TASK REQUIREMENTS.
Take the lines below beginning at the line that has "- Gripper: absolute" and stopping after the line that has "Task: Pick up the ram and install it", and print them exactly as they are, with no other lines.

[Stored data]
---*---

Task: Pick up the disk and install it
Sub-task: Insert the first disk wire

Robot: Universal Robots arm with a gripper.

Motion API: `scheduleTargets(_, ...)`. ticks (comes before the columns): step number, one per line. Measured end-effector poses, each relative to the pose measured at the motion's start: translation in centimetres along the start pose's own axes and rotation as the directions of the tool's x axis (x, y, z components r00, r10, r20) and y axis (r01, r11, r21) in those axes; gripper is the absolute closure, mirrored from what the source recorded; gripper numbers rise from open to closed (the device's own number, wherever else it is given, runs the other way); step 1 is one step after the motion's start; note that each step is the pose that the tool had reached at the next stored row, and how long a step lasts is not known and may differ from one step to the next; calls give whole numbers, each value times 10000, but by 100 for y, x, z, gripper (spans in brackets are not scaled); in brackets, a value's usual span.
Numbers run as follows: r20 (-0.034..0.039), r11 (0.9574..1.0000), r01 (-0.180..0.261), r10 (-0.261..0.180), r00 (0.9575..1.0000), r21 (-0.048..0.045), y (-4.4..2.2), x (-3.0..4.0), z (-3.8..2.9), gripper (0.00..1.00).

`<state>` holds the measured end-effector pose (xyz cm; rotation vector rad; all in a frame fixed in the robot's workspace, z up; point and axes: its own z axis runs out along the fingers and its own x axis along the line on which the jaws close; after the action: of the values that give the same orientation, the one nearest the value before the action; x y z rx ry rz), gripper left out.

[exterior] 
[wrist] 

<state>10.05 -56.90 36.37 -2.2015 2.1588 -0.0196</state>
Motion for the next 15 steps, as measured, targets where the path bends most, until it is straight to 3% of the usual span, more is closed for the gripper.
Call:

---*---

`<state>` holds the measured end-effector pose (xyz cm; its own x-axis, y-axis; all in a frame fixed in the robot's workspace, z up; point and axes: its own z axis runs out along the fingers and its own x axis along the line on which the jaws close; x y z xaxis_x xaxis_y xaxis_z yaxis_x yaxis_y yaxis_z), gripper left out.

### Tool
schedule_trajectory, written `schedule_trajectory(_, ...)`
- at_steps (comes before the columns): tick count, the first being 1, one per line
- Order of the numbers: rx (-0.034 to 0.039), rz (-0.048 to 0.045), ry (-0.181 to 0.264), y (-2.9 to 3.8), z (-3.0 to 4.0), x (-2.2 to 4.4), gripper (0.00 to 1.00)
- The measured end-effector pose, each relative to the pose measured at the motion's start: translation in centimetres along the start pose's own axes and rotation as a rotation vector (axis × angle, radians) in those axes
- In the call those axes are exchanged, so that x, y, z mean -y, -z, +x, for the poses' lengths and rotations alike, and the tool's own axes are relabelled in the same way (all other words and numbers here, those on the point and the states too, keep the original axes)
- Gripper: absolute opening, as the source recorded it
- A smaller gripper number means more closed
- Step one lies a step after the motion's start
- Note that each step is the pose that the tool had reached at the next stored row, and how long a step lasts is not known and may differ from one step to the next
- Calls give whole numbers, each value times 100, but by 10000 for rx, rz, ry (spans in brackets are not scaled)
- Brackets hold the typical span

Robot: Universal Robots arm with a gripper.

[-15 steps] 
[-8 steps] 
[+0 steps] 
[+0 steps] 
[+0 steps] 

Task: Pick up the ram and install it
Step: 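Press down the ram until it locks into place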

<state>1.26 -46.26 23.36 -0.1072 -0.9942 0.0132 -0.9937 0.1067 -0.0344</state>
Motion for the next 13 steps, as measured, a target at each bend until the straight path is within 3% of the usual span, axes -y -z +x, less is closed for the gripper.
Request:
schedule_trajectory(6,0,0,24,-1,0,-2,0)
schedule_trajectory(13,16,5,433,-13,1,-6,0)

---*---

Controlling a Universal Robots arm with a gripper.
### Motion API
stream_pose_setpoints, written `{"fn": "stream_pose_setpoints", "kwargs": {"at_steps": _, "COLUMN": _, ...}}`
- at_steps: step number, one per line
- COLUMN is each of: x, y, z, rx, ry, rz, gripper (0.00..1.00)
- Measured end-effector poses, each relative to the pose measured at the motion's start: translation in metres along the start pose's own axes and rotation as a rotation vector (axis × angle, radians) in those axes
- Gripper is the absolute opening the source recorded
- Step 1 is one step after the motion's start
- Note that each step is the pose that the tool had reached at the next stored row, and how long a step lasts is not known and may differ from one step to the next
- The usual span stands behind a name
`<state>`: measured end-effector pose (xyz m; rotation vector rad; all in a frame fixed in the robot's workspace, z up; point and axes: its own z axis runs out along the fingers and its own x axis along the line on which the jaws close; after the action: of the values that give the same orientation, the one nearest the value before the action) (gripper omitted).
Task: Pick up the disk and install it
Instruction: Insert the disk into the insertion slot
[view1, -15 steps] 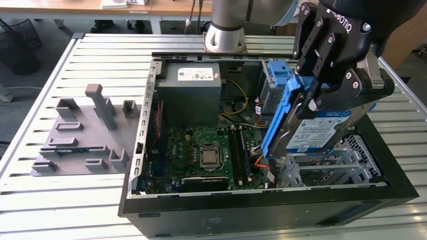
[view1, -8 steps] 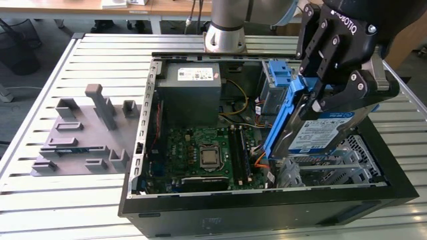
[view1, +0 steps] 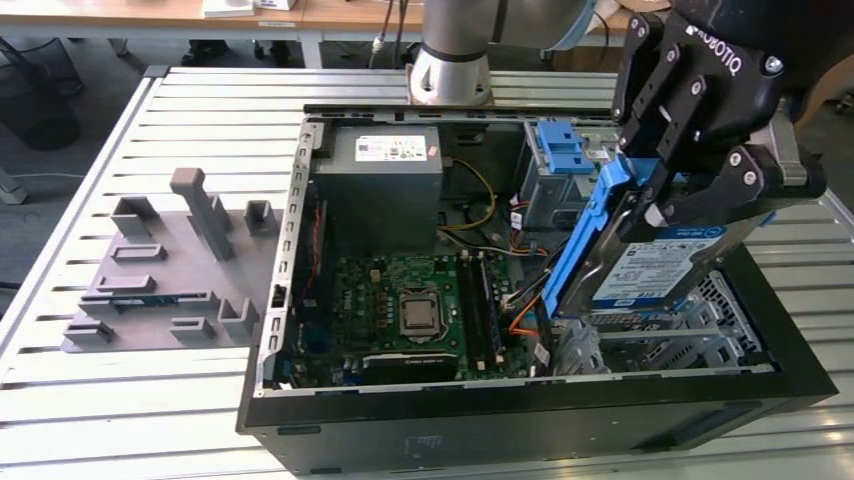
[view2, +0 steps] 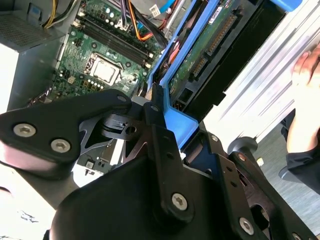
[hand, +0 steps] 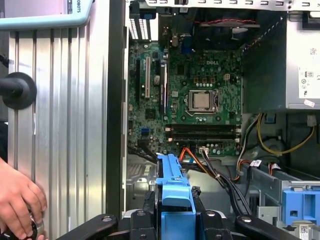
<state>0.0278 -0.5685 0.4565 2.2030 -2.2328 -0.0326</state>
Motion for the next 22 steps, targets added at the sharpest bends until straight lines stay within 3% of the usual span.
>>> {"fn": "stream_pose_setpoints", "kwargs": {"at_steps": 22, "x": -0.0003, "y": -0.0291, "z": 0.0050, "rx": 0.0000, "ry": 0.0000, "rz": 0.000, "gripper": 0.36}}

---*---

ANSWER TO THIS EXERCISE.
- Gripper: absolute opening, as the source recorded it
- A smaller gripper number means more closed
- Step one lies a step after the motion's start
- Note that each step is the pose that the tool had reached at the next stored row, and how long a step lasts is not known and may differ from one step to the next
- Calls give whole numbers, each value times 100, but by 10000 for rx, rz, ry (spans in brackets are not scaled)
- Brackets hold the typical span

Robot: Universal Robots arm with a gripper.

[-15 steps] 
[-8 steps] 
[+0 steps] 
[+0 steps] 
[+0 steps] 

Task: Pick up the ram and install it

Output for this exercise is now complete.